La fórmula electoral y la estrategia de las fuerzas emergentes

Para evaluar la posible consolidación electoral de las fuerzas políticas emergentes, se debe tener en cuenta las fórmulas electorales que se aplican en el país: para la elección de alcalde, este se elige mediante voto personalizado con mayoría relativa o simple, es decir, gana la elección el candidato con más votados personales, sin necesidad de haber alcanzado una mayoría absoluta. En las últimas tres elecciones, el promedio de porcentaje de votos con que salieron electos los alcaldes fue de un 49% el 2004, 48% el 2008 y 51% el 2012. Por su parte, las elecciones a concejales son las más proporcionales del país. Los concejos municipales pueden estar compuestos por 6, 8 o 10 concejales dependiendo de la población de la comuna. Estos cargos son asignados mediante la aplicación de la fórmula D’Hondt a la suma de los votos obtenido por una lista de candidatos presentados por un partido, por pactos entre partidos o a candidatos independientes.  Dada la cantidad de puestos de cada concejo municipal, una lista puede asegurar obtener un concejal si suma un 14,3% de las preferencias para los concejos municipales de 6 puestos, 11,1% para los de 8 y un 9,1% para los de 10. Este porcentaje puede ser menor dada la distribución de los votos entre las listas.

” La administración municipal es relevante para el despliegue de políticas públicas que inciden directamente en la vida cotidiana de la población. La posición política de quienes gobiernan estas instituciones no es neutral. Sin embargo, el aumento de la desafección política y la baja confianza en las instituciones hace prever una baja participación “

Para obtener un buen resultado en ambas elecciones se requiere que los partidos afines logren pactar, concentrando sus apoyos en un candidato a alcalde y sumando sus votaciones en las listas a concejales. Si ya en las elecciones del 2012 los resultados muestran que, de haber generado pactos más amplios, las fuerzas que se presentan por fuera de las dos primeras coaliciones habrían obtenido una mejor representación, en estas elecciones el probable aumento de la dispersión del voto entre la gran cantidad de candidatos y listas augura que los nuevos partidos quedarán sub-representados.

Conclusión

La administración municipal es relevante para el despliegue de políticas públicas que inciden directamente en la vida cotidiana de la población.
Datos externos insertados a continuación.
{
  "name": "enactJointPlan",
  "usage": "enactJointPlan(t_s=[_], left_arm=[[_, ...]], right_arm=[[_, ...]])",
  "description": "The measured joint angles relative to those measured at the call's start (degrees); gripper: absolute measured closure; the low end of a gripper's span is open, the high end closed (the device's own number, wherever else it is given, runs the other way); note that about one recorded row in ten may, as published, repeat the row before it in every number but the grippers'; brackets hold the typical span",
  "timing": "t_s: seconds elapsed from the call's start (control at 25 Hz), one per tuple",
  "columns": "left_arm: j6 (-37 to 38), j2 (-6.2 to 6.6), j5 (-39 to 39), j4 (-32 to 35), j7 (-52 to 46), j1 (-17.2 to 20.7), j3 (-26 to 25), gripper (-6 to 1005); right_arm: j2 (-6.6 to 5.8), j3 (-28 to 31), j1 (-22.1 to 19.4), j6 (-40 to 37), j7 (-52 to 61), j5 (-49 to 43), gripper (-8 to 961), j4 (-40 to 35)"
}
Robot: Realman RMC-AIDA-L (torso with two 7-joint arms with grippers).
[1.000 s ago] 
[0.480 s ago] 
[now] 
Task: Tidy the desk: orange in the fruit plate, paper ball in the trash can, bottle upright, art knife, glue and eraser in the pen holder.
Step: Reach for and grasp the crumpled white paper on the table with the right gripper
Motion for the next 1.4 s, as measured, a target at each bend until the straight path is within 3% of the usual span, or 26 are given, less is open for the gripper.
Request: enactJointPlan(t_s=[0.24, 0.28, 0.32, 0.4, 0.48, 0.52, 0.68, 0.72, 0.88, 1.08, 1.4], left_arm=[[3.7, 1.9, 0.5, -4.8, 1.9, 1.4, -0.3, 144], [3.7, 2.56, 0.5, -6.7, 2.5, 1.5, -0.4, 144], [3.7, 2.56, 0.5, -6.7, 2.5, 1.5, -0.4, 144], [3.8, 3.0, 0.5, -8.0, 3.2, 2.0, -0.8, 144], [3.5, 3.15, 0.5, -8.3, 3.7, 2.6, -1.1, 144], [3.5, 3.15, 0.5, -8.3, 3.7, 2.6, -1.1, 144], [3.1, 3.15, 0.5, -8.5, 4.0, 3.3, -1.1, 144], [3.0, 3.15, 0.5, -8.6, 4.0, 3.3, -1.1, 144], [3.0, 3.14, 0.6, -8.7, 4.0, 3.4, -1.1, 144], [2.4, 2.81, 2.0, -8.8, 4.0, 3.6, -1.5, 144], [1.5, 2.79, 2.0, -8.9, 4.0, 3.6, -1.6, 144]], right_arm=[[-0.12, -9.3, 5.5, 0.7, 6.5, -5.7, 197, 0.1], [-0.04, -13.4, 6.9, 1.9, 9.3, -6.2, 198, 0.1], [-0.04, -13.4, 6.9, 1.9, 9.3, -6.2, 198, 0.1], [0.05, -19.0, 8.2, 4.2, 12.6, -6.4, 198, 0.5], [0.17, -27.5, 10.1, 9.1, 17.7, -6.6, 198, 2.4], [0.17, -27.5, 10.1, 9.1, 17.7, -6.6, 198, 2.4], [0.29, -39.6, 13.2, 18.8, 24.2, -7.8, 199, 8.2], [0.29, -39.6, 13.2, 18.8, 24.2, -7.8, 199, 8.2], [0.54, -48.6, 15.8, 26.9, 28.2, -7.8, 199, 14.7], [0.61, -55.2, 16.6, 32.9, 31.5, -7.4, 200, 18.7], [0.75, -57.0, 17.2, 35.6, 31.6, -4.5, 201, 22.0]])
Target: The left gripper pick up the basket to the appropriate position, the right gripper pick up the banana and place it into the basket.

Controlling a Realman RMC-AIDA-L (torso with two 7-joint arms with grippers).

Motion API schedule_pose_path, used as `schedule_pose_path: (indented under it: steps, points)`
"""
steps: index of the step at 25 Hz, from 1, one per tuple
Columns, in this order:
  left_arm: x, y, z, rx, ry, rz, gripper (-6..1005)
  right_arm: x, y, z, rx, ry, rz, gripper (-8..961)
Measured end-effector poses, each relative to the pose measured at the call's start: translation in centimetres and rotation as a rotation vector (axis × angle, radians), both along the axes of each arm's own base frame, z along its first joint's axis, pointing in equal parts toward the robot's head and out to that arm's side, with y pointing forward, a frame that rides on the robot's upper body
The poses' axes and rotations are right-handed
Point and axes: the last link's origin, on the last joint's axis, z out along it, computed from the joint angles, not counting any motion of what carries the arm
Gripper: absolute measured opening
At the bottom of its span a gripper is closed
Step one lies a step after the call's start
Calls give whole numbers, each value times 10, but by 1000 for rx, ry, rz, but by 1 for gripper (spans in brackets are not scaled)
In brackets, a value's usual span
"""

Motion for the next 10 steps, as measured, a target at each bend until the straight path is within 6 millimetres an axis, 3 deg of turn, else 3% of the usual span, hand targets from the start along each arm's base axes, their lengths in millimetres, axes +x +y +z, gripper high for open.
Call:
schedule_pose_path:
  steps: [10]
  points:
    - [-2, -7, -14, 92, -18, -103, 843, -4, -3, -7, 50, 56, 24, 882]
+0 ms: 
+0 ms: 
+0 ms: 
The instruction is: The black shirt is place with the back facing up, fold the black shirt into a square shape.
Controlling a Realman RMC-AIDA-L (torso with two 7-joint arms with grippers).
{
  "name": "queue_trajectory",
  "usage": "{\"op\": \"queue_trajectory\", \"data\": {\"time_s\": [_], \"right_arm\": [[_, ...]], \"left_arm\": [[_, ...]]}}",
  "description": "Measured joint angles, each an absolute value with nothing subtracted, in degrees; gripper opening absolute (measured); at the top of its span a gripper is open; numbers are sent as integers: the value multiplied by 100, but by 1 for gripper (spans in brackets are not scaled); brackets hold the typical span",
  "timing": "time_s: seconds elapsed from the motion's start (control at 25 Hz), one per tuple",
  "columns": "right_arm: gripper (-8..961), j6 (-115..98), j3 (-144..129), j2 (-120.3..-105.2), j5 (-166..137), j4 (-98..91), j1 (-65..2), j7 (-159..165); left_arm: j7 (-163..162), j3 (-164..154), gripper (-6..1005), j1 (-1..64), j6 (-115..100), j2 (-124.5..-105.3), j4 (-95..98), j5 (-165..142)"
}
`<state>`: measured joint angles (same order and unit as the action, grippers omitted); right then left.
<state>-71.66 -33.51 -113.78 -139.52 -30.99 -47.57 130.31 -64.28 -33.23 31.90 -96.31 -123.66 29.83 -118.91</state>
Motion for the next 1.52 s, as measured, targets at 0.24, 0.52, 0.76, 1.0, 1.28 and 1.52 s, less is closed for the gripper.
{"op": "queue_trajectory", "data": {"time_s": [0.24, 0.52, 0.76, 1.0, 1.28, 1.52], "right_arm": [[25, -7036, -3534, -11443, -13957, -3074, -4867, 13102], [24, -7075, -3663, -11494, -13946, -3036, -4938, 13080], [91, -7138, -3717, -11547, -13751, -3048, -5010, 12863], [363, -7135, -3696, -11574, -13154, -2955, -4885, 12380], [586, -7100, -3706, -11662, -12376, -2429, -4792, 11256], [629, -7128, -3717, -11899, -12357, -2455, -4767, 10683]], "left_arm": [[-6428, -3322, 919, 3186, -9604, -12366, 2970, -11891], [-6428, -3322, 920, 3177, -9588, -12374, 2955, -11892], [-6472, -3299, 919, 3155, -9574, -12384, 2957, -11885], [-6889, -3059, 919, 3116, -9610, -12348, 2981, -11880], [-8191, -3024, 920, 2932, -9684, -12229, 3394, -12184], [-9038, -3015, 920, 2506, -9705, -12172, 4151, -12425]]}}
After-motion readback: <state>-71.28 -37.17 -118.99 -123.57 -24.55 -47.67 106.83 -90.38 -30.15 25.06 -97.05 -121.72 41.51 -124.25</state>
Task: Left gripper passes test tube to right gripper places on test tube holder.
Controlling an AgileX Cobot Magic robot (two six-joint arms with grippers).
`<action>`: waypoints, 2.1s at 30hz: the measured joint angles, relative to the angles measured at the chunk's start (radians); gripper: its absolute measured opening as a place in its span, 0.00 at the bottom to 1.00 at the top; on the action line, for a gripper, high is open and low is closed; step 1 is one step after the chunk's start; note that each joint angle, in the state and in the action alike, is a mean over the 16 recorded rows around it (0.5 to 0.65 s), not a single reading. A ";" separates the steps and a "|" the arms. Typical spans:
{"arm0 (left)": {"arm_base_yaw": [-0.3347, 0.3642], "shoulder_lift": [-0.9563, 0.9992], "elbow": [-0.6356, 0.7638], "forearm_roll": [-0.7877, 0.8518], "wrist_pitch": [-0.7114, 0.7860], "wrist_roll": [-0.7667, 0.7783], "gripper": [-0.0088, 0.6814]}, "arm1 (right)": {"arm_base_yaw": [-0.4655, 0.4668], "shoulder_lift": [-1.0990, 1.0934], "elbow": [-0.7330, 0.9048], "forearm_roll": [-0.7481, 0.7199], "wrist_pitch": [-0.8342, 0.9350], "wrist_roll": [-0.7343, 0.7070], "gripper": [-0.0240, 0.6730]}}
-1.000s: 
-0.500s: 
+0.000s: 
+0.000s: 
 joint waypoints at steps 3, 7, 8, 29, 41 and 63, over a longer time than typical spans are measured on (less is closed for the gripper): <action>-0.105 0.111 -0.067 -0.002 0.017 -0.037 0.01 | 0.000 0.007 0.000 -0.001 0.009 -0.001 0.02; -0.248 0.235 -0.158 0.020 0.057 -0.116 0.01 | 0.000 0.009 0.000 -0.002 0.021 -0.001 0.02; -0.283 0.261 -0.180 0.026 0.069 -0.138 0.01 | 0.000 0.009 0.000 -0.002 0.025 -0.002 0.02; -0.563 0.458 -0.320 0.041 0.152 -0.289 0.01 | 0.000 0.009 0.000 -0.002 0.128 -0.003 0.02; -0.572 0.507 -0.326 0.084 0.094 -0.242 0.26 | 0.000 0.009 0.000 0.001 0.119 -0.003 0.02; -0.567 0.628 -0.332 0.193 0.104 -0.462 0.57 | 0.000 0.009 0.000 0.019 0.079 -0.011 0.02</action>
La posición política de quienes gobiernan estas instituciones no es neutral. Sin embargo, el aumento de la desafección política y la baja confianza en las instituciones hace prever una baja participación electoral, la que se verá potenciada por el grave error en el padrón electoral.

En términos de disputa partidaria, mientras los partidos de las dos principales coaliciones políticas del país, la Nueva Mayoría y Chile Vamos (antigua Alianza) buscan conquistar las alcaldías de las principales comunas y posicionar sus opciones para las elecciones presidenciales y parlamentarias, las fuerzas emergentes buscan consolidar sus apoyos en términos electorales, pero incluso consiguiendo porcentajes de votación relevantes, su dispersión en diferentes pactos les resta posibilidades de éxito electoral.